Sofia Barbarani
Juba, South Sudan - By 10am, the unforgiving morning sun begins to beat down on the dusty streets and mud huts of Hai Gabat, a neighbourhood in the east of Juba, South Sudan's capital.
Sam, a 45-year-old water seller from Uganda, has been up for
four hours. He is busy securing the last of six jerrycans on to the
rusty frame of his old, heavy bicycle.
Around him women, children and men gather beneath the
sprawling boughs of a leafy tree, seeking shelter from the sun and
filling dozens of yellow jerrycans with running tap water.

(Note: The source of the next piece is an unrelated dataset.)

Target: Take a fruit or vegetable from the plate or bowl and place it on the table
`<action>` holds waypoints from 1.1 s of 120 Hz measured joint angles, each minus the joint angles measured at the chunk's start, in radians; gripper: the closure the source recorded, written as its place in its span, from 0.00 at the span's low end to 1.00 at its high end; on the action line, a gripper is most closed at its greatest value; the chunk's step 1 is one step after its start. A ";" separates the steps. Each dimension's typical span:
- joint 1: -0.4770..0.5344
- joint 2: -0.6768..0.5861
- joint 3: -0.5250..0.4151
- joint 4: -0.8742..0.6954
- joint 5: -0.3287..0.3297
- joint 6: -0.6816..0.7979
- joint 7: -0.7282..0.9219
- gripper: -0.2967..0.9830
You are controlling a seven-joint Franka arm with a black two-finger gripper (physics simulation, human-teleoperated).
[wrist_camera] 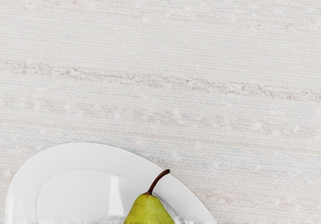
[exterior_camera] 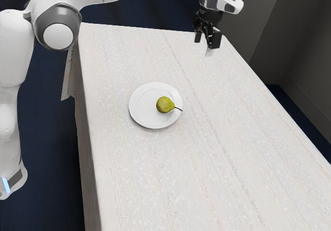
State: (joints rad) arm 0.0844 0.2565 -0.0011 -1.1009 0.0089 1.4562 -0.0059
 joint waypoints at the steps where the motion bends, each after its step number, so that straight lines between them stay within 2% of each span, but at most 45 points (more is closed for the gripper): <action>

The cluster of taps is one of Juba's two UNICEF-installed
water points, where water from the River Nile is treated with aluminum
sulfate and chlorine before some 50,000 litres are pumped out daily for
private and commercial use.
This small oasis offers a source of potable water in a city
where access to safe water isn't readily available. Only 15 percent of
Juba's residents are able to access municipal water. Much of the
population is left vulnerable to waterborne diseases such as cholera,
dysentery and the Guinea worm disease.
According to the United Nations,
water scarcity affects more than 40 percent of the global population
with 1.8 billion people worldwide drinking water that is fecally
contaminated and some 1,000 children dying each day from preventable
water and sanitation-related diseases.